In a world filled with pessimism, Asia's reopening will leapfrog Europe and the US trends and bring rare optimism in many sectors globally. Airlines, hospitality, railway and travel spending are the clear winners and will rebound from a low base.
It is time to move on. Asia has moved faster in reopening and lifting COVID-related border control. While China may be an exception, the rest of Asia will embrace a rebound from the long-suppressed demand. Based on the experience of European and US firms, we analyze the sectoral opportunities of a fast-tracked reopening cycle in Asia.
The COVID stringency index shows Asia is now catching up with the rest of the world in removing restrictions, except China. Airlines, hospitality, railway and travel spending are the winning sectors. First, not all sectors have recovered to the pre-pandemic level globally, and the comeback of Asia will become a growth catalyst. Second, Asia is lagging global peers and the gap reflects the room for catching up and cyclical revenue rebound.
Among all, airlines are the obvious winners of renewed air passenger traffic. Before the pandemic, the importance of Asia had been growing from 31% in 2011 to 35% in 2019. The COVID disruption will not change the structural drivers in favor of Asia. And the reopening will narrow the gap between global and APAC airlines. As of August 2022, global revenue has reached 72% of the pre-pandemic level, while APAC still struggles at 52%.
Hotels will also welcome more guests, supporting the once-collapsed occupancy rate. Global hotel groups have continued to expand in Asia even during the pandemic to capture structural opportunities. The share of hotel rooms in Asia has overtaken Europe, rising from 19% in 2019 to 21% in 2021. Still, the cyclical story means there is space for growth as even the North American and European hotel occupancy rate has only recovered to 66% in Q2 2022, down from 80% in 2019. It has plenty of room for Asia to catch up as it only hovers at 49% now.
With the comeback of tourists, railway firms will benefit from more intra-and-inter-city trips. Hong Kong and Japan are two examples of Asia with large railway networks and in the investable universe, and both benefited from the tourism boom before. Compared to global peers, European transit services (Deutsche Bahn and SNCF) have returned to 16% above the pre-pandemic level in Q2 2022, outpacing 72% in Asia.
Regarding travel spending, booking platforms, travel retailers and cosmetics firms will see robust demand. International booking platforms have recovered to 97% and 88% of the pre-pandemic level. China-focused firms have expanded ten times since 2011 but only returned to 51% of the pre-pandemic level. The higher number of tourists will also benefit travel retailers operating duty-free stores. It is a rare sector whereas Asia performs better than its global peers. The reason is the spending power of Asian consumers are trapper domestically. While China is slow in reopening, Korean travel retailers saw growing market share before the pandemic and can bank on the recent reopening trend.
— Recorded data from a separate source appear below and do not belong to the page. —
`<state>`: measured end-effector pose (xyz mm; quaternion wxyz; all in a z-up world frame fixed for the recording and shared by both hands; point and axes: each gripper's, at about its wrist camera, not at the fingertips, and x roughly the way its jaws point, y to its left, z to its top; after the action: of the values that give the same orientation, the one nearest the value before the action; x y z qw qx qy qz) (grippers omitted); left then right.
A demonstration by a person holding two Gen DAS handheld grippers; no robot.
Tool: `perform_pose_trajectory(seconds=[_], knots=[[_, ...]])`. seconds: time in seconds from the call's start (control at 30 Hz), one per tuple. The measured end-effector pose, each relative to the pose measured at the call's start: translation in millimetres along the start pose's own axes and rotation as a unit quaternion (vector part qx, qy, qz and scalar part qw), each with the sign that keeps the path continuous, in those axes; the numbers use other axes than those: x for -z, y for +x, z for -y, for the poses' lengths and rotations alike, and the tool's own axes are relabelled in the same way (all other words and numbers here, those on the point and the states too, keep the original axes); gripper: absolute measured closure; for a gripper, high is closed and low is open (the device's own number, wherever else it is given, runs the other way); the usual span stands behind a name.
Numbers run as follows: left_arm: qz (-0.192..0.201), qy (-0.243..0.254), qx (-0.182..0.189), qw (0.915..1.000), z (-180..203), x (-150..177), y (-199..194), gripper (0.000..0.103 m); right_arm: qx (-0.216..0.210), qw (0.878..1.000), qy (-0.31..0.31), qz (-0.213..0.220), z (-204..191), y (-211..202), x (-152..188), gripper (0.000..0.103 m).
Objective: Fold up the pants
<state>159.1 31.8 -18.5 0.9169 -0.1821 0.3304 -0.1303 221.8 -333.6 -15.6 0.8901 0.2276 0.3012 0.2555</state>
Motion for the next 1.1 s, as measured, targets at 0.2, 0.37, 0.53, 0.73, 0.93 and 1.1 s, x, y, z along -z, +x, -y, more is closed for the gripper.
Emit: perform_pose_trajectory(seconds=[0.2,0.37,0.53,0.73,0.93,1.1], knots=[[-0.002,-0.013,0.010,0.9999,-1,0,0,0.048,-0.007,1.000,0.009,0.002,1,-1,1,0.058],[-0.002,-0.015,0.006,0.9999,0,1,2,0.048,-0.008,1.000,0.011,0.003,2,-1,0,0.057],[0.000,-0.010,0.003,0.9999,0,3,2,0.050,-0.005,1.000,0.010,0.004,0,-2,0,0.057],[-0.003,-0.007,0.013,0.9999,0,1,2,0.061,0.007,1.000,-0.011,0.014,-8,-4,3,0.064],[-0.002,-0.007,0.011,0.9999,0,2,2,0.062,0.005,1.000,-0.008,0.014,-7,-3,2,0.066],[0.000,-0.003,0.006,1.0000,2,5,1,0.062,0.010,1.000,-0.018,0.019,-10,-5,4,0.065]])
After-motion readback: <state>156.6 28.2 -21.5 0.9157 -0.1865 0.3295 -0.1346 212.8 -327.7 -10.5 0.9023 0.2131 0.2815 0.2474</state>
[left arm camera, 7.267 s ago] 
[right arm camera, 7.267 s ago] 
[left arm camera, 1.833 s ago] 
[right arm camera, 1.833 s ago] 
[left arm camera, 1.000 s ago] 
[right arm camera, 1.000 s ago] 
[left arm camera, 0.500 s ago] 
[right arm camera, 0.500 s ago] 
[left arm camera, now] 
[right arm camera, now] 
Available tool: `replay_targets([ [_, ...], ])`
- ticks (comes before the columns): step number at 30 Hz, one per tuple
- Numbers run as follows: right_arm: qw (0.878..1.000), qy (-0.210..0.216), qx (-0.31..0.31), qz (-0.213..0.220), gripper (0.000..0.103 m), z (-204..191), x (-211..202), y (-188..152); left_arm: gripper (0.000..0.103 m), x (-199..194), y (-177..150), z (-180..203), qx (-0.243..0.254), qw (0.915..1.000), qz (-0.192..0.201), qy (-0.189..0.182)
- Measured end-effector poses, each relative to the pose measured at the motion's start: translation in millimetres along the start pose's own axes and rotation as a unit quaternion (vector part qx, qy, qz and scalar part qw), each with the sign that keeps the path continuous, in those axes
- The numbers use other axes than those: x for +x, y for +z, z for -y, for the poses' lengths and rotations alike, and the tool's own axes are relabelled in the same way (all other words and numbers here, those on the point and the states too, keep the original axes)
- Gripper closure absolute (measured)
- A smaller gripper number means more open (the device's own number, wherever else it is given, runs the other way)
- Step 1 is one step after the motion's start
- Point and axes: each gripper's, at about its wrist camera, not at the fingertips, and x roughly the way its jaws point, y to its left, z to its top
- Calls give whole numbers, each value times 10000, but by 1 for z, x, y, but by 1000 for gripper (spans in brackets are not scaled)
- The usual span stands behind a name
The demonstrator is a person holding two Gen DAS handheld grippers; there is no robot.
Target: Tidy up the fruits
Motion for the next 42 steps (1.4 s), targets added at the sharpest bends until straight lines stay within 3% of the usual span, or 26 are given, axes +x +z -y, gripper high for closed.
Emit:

The demand for cosmetic products will also rebound as domestic reopening means normalized consumer activities and inbound tourists will serve as another boost. Focusing on pure cosmetic firms, L'Oréal and Estee Lauder has seen their revenue reach 119% and 124% of the pre-pandemic level in Q2 2022. However, Shiseido and Amorepacific were still at 84% and 79% respectively. It shows Asian cosmetic makers are lagging global peers, but they are best positioned to capture the reopening opportunities as most of their revenue comes from Asia.
Still, China's zero-COVID policy is a big mystery in Asia and the world in the face of reopening. The number of outbound Chinese tourists has vanished since 2020. Before that, Chinese tourists used to spent more than $250 billion around the world annually. Many economies in Asia have a large reliance on China for their tourism related sectors, and it is hard to fully compensate the losses. The uncertainties in lockdowns has also damped the sentiment of Chinese residents in domestic tourism with the share of tourism revenue to GDP falling from 5.8% in 2019 to 2.1% in Q2 2022. Therefore, even if China's border restrictions are relaxed in the future, it may take a long time to rebuild Chinese tourists' willingness to travel abroad if internal mobility control measures remain in place.
In a world filled with pessimism, Asia's reopening will leapfrog Europe and the US trends and bring rare optimism in many sectors globally. Airlines, hospitality, railway and travel spending are the clear winners and will rebound from a low base. While Asian firms are the biggest beneficiaries cyclically, global firms will also receive a boost for their businesses in the region. It is also time for Asia to dismiss the drag from COVID and be the source of structural growth to the world again. The positive factors, such as population growth and the rising middle class, have not changed due to the pandemic. The greatest uncertainty is when China will open up and phrase out its zero-COVID policy. It is one of the most important economic factors shaping the cyclical rebound, not only in China but also in Asia and the world.